# TASK OBJECTIVE
Search the entries for the word "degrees". Copy every line where it turns up.

# RECORDS SHOWN
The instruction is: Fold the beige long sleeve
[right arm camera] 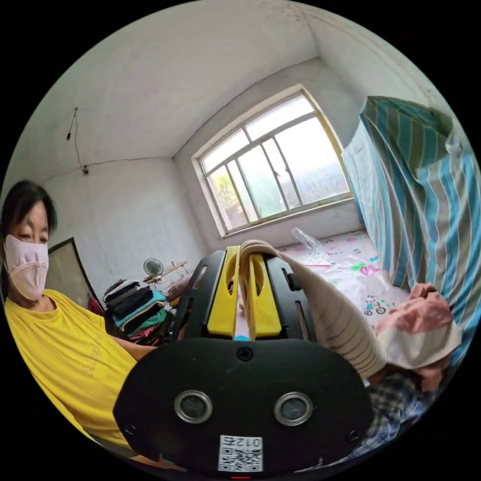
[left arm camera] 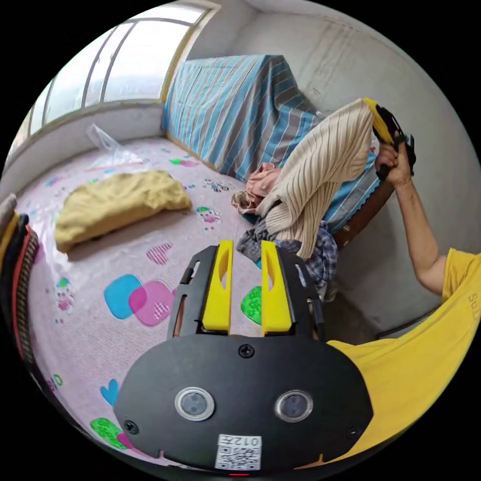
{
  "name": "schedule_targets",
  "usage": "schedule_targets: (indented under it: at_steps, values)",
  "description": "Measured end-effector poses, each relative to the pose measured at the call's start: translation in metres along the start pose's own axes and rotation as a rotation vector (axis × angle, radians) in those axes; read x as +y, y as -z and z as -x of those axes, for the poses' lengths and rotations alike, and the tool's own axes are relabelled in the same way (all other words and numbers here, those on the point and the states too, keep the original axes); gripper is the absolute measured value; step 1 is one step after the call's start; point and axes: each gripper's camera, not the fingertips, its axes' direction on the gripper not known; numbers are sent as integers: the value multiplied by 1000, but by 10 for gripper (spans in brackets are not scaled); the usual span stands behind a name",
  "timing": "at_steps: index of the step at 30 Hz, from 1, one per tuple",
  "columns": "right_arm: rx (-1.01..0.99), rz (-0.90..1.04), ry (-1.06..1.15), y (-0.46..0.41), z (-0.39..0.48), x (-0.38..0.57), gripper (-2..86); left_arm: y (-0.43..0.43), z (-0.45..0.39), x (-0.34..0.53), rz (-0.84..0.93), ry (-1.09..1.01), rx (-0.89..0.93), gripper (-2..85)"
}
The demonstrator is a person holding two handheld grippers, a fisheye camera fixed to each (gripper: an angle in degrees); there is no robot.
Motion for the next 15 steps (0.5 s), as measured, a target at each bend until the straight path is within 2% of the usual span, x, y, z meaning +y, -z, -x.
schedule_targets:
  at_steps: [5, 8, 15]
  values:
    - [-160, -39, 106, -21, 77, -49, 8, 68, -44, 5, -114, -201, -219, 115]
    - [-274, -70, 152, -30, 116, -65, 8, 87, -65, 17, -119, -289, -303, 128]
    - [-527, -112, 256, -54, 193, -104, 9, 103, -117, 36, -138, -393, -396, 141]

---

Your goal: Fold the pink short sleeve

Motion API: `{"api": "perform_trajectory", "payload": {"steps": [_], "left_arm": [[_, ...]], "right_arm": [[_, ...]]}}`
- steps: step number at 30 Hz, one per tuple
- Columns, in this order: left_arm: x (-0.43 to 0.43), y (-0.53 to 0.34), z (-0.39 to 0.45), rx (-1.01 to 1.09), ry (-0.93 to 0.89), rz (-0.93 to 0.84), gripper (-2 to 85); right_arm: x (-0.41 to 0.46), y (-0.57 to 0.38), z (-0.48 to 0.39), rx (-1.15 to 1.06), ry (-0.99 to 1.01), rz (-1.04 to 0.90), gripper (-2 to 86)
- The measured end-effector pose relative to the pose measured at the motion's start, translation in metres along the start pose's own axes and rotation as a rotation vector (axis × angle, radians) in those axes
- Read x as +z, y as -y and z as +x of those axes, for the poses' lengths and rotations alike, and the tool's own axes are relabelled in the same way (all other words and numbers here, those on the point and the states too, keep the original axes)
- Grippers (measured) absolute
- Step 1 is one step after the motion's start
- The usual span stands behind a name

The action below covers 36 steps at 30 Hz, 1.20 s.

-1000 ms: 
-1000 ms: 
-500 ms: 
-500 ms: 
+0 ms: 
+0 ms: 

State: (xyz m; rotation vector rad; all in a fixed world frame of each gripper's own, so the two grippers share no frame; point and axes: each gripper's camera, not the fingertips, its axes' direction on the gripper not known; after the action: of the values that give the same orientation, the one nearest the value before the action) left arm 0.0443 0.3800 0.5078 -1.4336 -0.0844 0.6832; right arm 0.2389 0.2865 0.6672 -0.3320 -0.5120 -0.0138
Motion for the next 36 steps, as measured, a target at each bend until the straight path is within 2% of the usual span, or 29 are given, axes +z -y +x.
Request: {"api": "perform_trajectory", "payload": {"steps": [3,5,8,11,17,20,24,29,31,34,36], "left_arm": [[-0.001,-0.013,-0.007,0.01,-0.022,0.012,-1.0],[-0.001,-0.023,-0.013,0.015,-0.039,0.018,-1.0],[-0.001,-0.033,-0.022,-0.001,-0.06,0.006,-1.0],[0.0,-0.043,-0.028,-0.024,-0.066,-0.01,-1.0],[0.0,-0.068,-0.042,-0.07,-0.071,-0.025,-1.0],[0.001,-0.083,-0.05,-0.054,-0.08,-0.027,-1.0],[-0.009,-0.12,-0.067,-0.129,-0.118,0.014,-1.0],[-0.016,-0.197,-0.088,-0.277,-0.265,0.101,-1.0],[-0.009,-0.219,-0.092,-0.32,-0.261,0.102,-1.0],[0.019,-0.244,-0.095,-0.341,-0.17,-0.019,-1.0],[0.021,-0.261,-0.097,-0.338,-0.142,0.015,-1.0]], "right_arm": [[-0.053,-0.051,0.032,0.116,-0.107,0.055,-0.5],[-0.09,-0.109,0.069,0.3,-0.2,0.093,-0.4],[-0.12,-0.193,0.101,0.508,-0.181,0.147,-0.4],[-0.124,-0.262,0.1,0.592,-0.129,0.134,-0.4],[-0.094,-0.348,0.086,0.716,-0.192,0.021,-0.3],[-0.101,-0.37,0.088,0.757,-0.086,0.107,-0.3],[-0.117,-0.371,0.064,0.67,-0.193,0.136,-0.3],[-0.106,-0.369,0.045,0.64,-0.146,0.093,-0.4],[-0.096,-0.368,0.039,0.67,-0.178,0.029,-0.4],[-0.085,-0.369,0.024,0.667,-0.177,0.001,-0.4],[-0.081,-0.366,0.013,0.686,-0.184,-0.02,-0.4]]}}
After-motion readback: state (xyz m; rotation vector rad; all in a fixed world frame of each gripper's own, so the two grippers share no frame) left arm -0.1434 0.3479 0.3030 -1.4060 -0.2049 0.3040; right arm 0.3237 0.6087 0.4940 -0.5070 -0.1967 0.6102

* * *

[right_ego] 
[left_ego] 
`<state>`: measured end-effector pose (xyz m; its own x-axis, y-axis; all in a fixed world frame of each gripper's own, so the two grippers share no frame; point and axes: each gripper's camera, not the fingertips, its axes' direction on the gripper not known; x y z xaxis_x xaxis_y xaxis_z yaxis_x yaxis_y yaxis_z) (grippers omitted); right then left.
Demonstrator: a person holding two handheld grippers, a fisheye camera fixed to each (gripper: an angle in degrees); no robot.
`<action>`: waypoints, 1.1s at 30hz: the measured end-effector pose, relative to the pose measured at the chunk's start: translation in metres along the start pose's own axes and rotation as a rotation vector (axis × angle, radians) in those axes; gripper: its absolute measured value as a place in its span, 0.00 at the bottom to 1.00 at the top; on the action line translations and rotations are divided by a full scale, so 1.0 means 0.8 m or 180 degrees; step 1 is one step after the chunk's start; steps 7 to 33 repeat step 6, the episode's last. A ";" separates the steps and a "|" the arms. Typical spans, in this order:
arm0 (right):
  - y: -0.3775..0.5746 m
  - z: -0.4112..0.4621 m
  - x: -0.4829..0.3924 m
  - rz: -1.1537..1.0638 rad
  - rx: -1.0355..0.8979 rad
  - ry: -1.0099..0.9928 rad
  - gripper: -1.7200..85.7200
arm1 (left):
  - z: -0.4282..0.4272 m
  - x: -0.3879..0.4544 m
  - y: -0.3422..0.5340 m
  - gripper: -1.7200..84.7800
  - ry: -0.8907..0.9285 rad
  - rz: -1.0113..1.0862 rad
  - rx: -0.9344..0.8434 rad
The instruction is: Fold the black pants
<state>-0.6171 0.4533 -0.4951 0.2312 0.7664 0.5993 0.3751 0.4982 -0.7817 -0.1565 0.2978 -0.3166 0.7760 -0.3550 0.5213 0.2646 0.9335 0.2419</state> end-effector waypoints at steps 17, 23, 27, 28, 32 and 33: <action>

# EXERCISE ANSWER
The demonstrator is a person holding two handheld grippers, a fisheye camera fixed to each (gripper: an angle in degrees); there is no robot.
Demonstrator: a person holding two handheld grippers, a fisheye camera fixed to each (gripper: an angle in degrees); no robot.
`<action>`: waypoints, 1.1s at 30hz: the measured end-effector pose, relative to the pose measured at the chunk's start: translation in metres along the start pose's own axes and rotation as a rotation vector (axis × angle, radians) in those axes; gripper: its absolute measured value as a place in its span, 0.00 at the bottom to 1.00 at the top; on the action line translations and rotations are divided by a full scale, so 1.0 means 0.8 m or 180 degrees; step 1 is one step after the chunk's start; steps 7 to 33 repeat step 6, the episode's last. A ";" separates the steps and a "|" the arms. Typical spans, in this order:

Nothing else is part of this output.